東魏將段孝先率步騎二萬趨宜陽,以送糧為名,然實有窺窬之意。遠密知其計,遣兵襲破之,獲其輜重器械。孝先遁走。太祖乃賜所乘馬及金帶床帳衣被等,并雜綵二千匹,拜大將軍。

頃之,除尚書左僕射。遠白太祖曰:「遠,秦隴匹夫,才藝俱爾。平生念望,不過一郡守耳。遭逢際會,得奉聖明。主貴臣遷,以至於此。今位居上列,爵邁通侯,受委方面,生殺在手。非直榮寵一時,亦足光華身世。但尚書僕射,任居端揆,今以賜授,適所以重其罪責。明公若欲全之,乞寢此授。」太祖曰:「公勳德兼美,朝廷欽屬,選眾而舉,何足為辭。且孤之於公,義等骨肉,豈容於官位之間,便致退讓,深乖所望也。」遠不得已,方拜職。太祖又以第十一子達令遠子之,即代王也。其見親待如此。

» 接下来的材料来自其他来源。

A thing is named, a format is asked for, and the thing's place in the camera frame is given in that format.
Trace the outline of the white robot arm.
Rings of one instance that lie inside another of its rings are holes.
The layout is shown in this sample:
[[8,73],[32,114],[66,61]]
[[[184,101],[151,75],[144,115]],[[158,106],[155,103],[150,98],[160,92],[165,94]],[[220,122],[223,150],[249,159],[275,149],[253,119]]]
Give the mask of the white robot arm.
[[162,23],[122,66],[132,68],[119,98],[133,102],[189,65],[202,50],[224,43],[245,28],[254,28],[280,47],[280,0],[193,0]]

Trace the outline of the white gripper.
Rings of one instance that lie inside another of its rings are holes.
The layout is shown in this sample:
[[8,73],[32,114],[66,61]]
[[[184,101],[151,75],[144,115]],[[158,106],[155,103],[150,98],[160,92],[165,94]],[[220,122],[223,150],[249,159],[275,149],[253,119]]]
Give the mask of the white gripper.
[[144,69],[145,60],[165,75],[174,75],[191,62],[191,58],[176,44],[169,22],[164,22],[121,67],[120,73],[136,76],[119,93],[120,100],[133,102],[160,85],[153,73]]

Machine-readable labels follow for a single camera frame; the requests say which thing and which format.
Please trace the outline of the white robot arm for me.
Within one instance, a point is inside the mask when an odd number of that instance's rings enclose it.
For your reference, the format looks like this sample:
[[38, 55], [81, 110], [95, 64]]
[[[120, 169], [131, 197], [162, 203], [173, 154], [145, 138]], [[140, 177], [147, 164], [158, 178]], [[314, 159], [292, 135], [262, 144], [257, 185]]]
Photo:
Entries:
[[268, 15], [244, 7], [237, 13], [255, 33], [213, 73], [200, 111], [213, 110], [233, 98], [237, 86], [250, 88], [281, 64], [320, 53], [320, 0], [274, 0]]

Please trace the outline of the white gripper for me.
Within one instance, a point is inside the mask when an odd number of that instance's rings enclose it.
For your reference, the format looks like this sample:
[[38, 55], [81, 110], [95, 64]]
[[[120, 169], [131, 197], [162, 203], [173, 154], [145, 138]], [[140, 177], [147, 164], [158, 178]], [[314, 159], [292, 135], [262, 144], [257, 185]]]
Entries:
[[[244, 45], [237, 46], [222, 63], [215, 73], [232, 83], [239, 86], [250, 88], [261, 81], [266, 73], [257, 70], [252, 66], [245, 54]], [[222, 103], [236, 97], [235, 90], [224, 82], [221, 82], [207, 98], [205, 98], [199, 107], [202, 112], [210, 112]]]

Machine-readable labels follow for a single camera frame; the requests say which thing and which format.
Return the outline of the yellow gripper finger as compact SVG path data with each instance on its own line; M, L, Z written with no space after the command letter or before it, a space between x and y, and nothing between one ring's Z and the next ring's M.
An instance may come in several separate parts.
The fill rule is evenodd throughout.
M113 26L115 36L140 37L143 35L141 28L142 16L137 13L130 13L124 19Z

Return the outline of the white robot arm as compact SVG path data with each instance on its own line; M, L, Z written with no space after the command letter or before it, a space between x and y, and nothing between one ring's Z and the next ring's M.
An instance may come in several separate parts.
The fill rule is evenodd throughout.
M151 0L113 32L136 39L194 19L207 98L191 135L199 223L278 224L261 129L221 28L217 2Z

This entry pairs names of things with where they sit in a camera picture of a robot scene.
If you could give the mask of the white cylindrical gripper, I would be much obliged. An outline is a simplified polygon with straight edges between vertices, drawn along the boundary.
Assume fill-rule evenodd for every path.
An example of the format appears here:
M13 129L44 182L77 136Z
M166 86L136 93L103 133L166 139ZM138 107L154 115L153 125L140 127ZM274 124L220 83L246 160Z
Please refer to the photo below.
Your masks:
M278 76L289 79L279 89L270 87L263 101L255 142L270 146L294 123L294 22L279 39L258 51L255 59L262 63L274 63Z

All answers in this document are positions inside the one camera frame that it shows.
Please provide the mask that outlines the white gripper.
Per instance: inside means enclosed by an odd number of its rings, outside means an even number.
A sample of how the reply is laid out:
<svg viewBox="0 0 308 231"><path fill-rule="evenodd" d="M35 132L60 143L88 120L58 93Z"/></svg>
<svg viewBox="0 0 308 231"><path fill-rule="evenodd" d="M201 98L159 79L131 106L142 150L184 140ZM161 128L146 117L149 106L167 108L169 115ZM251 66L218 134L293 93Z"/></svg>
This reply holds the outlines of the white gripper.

時太祖嫡嗣未建,明帝居長,已有成德;孝閔處嫡,年尚幼沖。乃召群公謂之曰:「孤欲立子以嫡,恐大司馬有疑。」大司馬即獨孤信,明帝敬后父也。眾皆默,未有言者,遠曰:「夫立子以嫡不以長,禮經明義。略陽公為世子,公何所疑。若以信為嫌,請即斬信。」便拔刀而起。太祖亦起曰:「何事至此!」信又自陳說,遠乃止。於是群公並從遠議。出外拜謝信曰:「臨大事,不得不爾。」信亦謝遠曰:「今日賴公,決此大議。」六官建,授小司寇。孝閔帝踐阼,進位柱國大將軍,邑千戶。復鎮弘農。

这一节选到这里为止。